**WHAT TO WORK ON**
Below you will find a set of lines. Repeat them all exactly.

-- STORED DATA follows --

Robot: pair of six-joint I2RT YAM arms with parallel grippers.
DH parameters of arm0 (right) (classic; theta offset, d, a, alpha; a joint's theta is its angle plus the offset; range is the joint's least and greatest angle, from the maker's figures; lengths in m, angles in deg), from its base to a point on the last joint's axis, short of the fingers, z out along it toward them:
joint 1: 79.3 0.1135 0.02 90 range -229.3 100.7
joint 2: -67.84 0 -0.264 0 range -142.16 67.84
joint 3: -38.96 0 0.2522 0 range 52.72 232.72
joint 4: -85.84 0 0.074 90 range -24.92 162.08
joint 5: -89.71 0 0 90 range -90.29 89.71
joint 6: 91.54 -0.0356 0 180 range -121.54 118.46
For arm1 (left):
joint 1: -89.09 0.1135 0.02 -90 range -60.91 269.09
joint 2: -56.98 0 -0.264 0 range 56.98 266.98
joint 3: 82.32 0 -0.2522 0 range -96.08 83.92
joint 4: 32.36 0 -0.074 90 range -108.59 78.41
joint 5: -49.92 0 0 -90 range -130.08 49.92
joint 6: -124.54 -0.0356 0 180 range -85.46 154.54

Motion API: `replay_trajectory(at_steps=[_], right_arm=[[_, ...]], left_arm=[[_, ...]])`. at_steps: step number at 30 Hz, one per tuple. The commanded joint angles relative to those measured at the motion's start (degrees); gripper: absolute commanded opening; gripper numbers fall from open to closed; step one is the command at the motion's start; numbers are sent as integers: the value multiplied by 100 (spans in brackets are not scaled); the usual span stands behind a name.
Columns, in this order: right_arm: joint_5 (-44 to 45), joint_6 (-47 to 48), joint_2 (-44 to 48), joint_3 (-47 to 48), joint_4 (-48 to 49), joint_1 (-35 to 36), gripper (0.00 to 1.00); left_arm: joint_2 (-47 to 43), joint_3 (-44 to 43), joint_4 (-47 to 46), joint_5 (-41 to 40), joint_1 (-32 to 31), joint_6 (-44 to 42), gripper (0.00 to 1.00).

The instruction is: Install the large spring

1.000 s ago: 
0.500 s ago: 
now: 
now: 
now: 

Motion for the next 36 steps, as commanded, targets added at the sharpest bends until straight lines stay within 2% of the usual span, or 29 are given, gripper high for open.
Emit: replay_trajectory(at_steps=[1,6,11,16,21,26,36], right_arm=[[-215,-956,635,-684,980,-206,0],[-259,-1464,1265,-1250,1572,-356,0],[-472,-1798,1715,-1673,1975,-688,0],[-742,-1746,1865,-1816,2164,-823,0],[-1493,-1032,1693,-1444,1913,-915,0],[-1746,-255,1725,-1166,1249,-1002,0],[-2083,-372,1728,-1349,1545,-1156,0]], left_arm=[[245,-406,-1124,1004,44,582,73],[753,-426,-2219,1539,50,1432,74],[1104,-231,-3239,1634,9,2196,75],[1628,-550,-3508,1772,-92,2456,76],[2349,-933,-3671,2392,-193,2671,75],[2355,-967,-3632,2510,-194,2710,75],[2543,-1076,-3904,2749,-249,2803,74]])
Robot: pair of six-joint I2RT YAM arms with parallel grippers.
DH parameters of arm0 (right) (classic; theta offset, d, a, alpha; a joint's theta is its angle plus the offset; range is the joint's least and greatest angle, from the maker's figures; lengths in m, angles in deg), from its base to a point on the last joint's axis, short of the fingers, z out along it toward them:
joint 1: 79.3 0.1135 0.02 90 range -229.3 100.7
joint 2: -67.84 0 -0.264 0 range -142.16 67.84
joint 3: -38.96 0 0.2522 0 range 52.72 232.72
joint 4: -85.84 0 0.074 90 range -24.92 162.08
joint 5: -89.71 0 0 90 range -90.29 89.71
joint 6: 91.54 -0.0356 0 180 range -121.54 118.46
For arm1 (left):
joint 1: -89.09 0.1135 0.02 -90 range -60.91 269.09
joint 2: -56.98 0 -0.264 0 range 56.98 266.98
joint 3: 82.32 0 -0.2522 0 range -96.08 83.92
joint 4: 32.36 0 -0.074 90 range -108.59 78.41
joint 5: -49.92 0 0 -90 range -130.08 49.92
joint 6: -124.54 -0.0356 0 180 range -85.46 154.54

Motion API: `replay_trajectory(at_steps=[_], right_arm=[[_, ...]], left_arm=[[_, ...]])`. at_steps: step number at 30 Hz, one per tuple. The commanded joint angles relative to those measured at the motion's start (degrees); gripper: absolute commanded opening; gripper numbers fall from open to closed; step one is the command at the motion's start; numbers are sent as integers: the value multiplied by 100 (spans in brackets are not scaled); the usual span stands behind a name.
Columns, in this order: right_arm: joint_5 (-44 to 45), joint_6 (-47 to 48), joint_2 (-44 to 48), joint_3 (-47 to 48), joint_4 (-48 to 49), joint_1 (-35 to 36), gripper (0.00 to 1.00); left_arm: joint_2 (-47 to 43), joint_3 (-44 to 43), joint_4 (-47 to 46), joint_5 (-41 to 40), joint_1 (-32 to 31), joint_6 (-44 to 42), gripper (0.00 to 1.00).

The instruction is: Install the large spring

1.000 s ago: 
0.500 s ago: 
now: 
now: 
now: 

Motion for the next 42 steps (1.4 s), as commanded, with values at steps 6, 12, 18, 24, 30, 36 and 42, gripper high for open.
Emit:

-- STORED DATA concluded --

**SOLUTION FOR THIS PROBLEM**
Robot: pair of six-joint I2RT YAM arms with parallel grippers.
DH parameters of arm0 (right) (classic; theta offset, d, a, alpha; a joint's theta is its angle plus the offset; range is the joint's least and greatest angle, from the maker's figures; lengths in m, angles in deg), from its base to a point on the last joint's axis, short of the fingers, z out along it toward them:
joint 1: 79.3 0.1135 0.02 90 range -229.3 100.7
joint 2: -67.84 0 -0.264 0 range -142.16 67.84
joint 3: -38.96 0 0.2522 0 range 52.72 232.72
joint 4: -85.84 0 0.074 90 range -24.92 162.08
joint 5: -89.71 0 0 90 range -90.29 89.71
joint 6: 91.54 -0.0356 0 180 range -121.54 118.46
For arm1 (left):
joint 1: -89.09 0.1135 0.02 -90 range -60.91 269.09
joint 2: -56.98 0 -0.264 0 range 56.98 266.98
joint 3: 82.32 0 -0.2522 0 range -96.08 83.92
joint 4: 32.36 0 -0.074 90 range -108.59 78.41
joint 5: -49.92 0 0 -90 range -130.08 49.92
joint 6: -124.54 -0.0356 0 180 range -85.46 154.54

Motion API: `replay_trajectory(at_steps=[_], right_arm=[[_, ...]], left_arm=[[_, ...]])`. at_steps: step number at 30 Hz, one per tuple. The commanded joint angles relative to those measured at the motion's start (degrees); gripper: absolute commanded opening; gripper numbers fall from open to closed; step one is the command at the motion's start; numbers are sent as integers: the value multiplied by 100 (spans in brackets are not scaled); the usual span stands behind a name.
Columns, in this order: right_arm: joint_5 (-44 to 45), joint_6 (-47 to 48), joint_2 (-44 to 48), joint_3 (-47 to 48), joint_4 (-48 to 49), joint_1 (-35 to 36), gripper (0.00 to 1.00); left_arm: joint_2 (-47 to 43), joint_3 (-44 to 43), joint_4 (-47 to 46), joint_5 (-41 to 40), joint_1 (-32 to 31), joint_6 (-44 to 42), gripper (0.00 to 1.00).

The instruction is: Install the large spring

1.000 s ago: 
0.500 s ago: 
now: 
now: 
now: 

Motion for the next 36 steps, as commanded, targets added at the sharpest bends until straight lines stay within 2% of the usual span, or 29 are given, gripper high for open.
Emit: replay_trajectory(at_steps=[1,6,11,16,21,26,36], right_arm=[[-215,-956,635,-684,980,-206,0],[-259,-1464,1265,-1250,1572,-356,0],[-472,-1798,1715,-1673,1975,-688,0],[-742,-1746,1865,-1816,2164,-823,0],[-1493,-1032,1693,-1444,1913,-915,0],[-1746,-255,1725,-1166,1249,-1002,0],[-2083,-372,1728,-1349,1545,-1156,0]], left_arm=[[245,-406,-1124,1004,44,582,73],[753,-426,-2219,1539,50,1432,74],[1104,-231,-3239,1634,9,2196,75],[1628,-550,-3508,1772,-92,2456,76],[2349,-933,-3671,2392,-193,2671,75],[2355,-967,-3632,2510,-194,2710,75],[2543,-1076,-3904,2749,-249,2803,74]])
Robot: pair of six-joint I2RT YAM arms with parallel grippers.
DH parameters of arm0 (right) (classic; theta offset, d, a, alpha; a joint's theta is its angle plus the offset; range is the joint's least and greatest angle, from the maker's figures; lengths in m, angles in deg), from its base to a point on the last joint's axis, short of the fingers, z out along it toward them:
joint 1: 79.3 0.1135 0.02 90 range -229.3 100.7
joint 2: -67.84 0 -0.264 0 range -142.16 67.84
joint 3: -38.96 0 0.2522 0 range 52.72 232.72
joint 4: -85.84 0 0.074 90 range -24.92 162.08
joint 5: -89.71 0 0 90 range -90.29 89.71
joint 6: 91.54 -0.0356 0 180 range -121.54 118.46
For arm1 (left):
joint 1: -89.09 0.1135 0.02 -90 range -60.91 269.09
joint 2: -56.98 0 -0.264 0 range 56.98 266.98
joint 3: 82.32 0 -0.2522 0 range -96.08 83.92
joint 4: 32.36 0 -0.074 90 range -108.59 78.41
joint 5: -49.92 0 0 -90 range -130.08 49.92
joint 6: -124.54 -0.0356 0 180 range -85.46 154.54

Motion API: `replay_trajectory(at_steps=[_], right_arm=[[_, ...]], left_arm=[[_, ...]])`. at_steps: step number at 30 Hz, one per tuple. The commanded joint angles relative to those measured at the motion's start (degrees); gripper: absolute commanded opening; gripper numbers fall from open to closed; step one is the command at the motion's start; numbers are sent as integers: the value multiplied by 100 (spans in brackets are not scaled); the usual span stands behind a name.
Columns, in this order: right_arm: joint_5 (-44 to 45), joint_6 (-47 to 48), joint_2 (-44 to 48), joint_3 (-47 to 48), joint_4 (-48 to 49), joint_1 (-35 to 36), gripper (0.00 to 1.00); left_arm: joint_2 (-47 to 43), joint_3 (-44 to 43), joint_4 (-47 to 46), joint_5 (-41 to 40), joint_1 (-32 to 31), joint_6 (-44 to 42), gripper (0.00 to 1.00).

The instruction is: Install the large spring

1.000 s ago: 
0.500 s ago: 
now: 
now: 
now: 

Motion for the next 42 steps (1.4 s), as commanded, with values at steps 6, 12, 18, 24, 30, 36 and 42, gripper high for open.
Emit:

This finishes the answer to the exercise.